Friday, March 14, 2008

Editing XSL Style Sheets - beware!

Made a discovery yesterday afternoon.
I have made some changes to my default XSL Style Sheet, ItemStyle.xsl. I'm gonna be honest, I'm no style sheet guru! But I have managed to create a few methods for formatting things, for instance formatting and displaying a date. (I found tips for this on this article.)

At first I had these methods in ItemStyle.xsl, but then I saw that these came up as alternatives in the ContentQueryWebPart Item Style dropdown list. So I thought that I would put them in the Main style sheet, the ContentQueryMain.xsl. I also changed the method names, to more alike the ones that are already there, for instance "OuterTemplate.FormatDate". And it worked! Beautiful!

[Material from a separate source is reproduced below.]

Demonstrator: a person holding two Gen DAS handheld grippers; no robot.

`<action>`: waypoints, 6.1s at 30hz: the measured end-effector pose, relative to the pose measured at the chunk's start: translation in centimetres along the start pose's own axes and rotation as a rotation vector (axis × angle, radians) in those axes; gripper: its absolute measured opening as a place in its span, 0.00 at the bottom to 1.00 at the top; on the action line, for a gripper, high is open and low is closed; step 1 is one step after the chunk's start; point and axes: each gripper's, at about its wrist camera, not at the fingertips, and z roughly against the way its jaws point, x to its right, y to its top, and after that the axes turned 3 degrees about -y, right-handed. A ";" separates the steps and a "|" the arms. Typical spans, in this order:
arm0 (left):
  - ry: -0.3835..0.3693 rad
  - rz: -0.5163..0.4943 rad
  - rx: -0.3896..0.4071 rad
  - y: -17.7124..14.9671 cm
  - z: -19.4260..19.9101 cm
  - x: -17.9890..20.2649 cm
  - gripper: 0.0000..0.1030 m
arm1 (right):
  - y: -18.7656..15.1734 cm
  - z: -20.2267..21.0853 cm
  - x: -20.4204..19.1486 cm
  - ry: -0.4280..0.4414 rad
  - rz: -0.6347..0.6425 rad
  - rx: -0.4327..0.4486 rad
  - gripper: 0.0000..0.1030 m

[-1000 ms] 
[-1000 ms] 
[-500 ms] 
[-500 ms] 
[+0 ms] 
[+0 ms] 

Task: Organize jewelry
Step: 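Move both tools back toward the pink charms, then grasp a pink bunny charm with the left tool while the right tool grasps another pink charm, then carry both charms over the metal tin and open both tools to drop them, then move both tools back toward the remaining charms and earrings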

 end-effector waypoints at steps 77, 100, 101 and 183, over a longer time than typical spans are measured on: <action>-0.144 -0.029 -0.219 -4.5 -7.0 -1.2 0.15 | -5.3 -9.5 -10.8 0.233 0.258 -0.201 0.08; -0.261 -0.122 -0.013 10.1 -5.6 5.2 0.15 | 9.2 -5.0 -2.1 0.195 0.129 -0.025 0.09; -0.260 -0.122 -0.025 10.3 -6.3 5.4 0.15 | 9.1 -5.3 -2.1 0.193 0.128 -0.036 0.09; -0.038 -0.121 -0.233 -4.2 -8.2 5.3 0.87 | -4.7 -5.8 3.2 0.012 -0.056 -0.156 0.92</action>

But on some of sites, the SummeryLinkWebPart has been used. This is a pretty straight-forward "display my links" kind of web part. For some reason, this web part now didn't work as it should. It displayed the following error:

"Unable to display this Web Part. To troubleshoot the problem, open this Web page in a Windows SharePoint Services-compatible HTML editor such as Microsoft Office SharePoint Designer. If the problem persists, contact your Web server administrator."
Solution:
After much error searching inside the definition of this web part in my site definition, I found out that the custom methods I created in ContentQueryMain.xsl, also had to be added to a style sheet file called SummaryLinkMain.xsl. This file also resides in /Style Library/XSL Style Sheets/, along with the style sheets for the ContentQueryWebPart and the RSS web part.